Astor’s suite of investment solutions (SMAs and Mutual Funds) takes the unique approach of dynamically allocating capital across major asset classes, based on the current trend in the U.S. economy. A dynamic approach, Astor believes, will help control risk, limit drawdowns, and generate solid returns—while also helping clients maintain investment discipline for the long term.
“Our mission remains the same: helping investors improve risk-adjusted returns over time as they pursue their investment goals,” said Astor Investment Management Founder and CEO Rob Stein. “We believe that, more than ever in today’s environment, pursuing these goals will require a dynamic approach to asset allocation.”
To help investors better understand dynamic asset allocation, Astor Investment Management is taking a “solution focus” in how it communicates with current and prospective clients. To that end, Astor Investment Management is renaming two of its investment strategies: its flagship Astor Dynamic Allocation (formerly Astor Long/Short Balanced) and Astor Sector Allocation (formerly, Astor S.T.A.R.).

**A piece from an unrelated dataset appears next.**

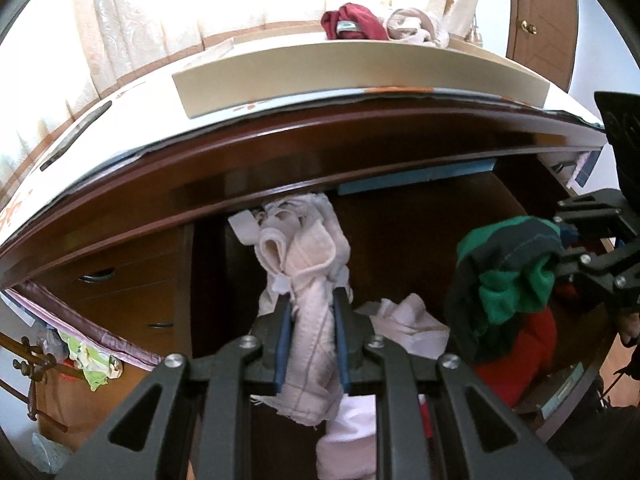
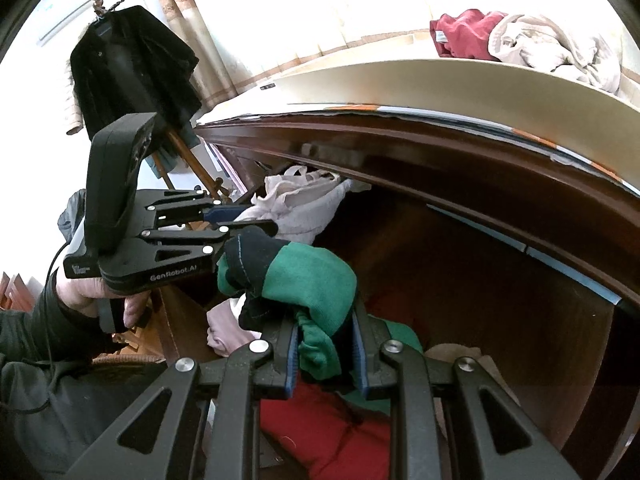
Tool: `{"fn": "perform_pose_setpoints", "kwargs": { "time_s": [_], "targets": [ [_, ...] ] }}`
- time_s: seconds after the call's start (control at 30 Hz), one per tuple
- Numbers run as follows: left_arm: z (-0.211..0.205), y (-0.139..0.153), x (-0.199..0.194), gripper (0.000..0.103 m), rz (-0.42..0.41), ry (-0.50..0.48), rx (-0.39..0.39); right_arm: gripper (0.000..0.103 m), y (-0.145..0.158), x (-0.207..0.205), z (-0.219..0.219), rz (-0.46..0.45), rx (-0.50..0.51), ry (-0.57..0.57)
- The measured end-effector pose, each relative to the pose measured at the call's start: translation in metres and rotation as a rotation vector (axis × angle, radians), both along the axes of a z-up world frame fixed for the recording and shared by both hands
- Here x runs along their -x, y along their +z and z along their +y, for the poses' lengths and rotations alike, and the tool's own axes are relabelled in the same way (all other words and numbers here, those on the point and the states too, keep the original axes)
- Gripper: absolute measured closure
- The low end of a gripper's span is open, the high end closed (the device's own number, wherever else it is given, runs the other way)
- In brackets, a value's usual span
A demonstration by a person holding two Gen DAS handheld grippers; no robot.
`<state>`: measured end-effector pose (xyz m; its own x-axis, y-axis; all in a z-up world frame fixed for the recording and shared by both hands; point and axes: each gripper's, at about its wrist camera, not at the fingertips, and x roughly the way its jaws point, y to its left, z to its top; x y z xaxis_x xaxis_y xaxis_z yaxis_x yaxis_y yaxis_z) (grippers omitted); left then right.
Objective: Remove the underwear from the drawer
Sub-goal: 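Lift the pale pink garment with the left tool while the right tool lifts the green-black garment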
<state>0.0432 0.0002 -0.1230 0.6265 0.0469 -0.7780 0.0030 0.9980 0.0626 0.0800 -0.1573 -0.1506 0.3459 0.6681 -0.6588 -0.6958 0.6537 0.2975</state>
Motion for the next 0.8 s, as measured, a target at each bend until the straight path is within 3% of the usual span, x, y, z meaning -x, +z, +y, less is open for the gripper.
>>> {"fn": "perform_pose_setpoints", "kwargs": {
  "time_s": [0.37, 0.8],
  "targets": [
    [-0.008, 0.003, 0.014, 0.086, -0.018, -0.010, 0.006, 0.079, 0.005, 0.007, -0.005, -0.023, -0.020, 0.001],
    [-0.009, 0.007, 0.033, 0.086, -0.095, -0.003, 0.029, 0.079, 0.009, 0.021, -0.015, -0.081, -0.044, 0.015]
  ]
}}
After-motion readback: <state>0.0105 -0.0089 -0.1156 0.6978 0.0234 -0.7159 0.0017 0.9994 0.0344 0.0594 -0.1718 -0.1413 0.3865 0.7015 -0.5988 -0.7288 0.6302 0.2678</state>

Importantly, these changes are in the name only. Astor’s investment team, philosophy, and approach remain the same across these strategies, as they have since inception.
“We believe it’s very important for our clients and prospective clients to understand that these processes remain unchanged—along with our continued focus on fundamentally driven, macroeconomics-based investing,” said John Eckstein, Astor’s Chief Investment Officer.
About Astor Investment Management:
Astor Investment Management utilizes macroeconomic analysis to guide asset allocation across the business cycle. Using indicators from its data-driven, proprietary Astor Economic Index®, the firm aims to focus on risk mitigation and consistent portfolio appreciation. Astor offers a variety of portfolios that are created with this robust process.
All information contained herein is for informational purposes only. This is not a solicitation to offer investment advice or services in any state where to do so would be unlawful. Analysis and research are provided for informational purposes only, not for trading or investing purposes. All opinions expressed are as of the date of publication and subject to change. Astor and its affiliates are not liable for the accuracy, usefulness or availability of any such information or liable for any trading or investing based on such information.
The Astor Economic Index® is a proprietary index created by Astor Investment Management LLC. It represents an aggregation of various economic data points: including output and employment indicators. The Astor Economic Index® is designed to track the varying levels of growth within the U.S. economy by analyzing current trends against historical data. The Astor Economic Index® is not an investable product. When investing, there are multiple factors to consider. The Astor Economic Index® should not be used as the sole determining factor for your investment decisions. The Index is based on retroactive data points and may be subject to hindsight bias. There is no guarantee the Index will produce the same results in the future. The Astor Economic Index® is a tool created and used by Astor. All conclusions are those of Astor and are subject to change.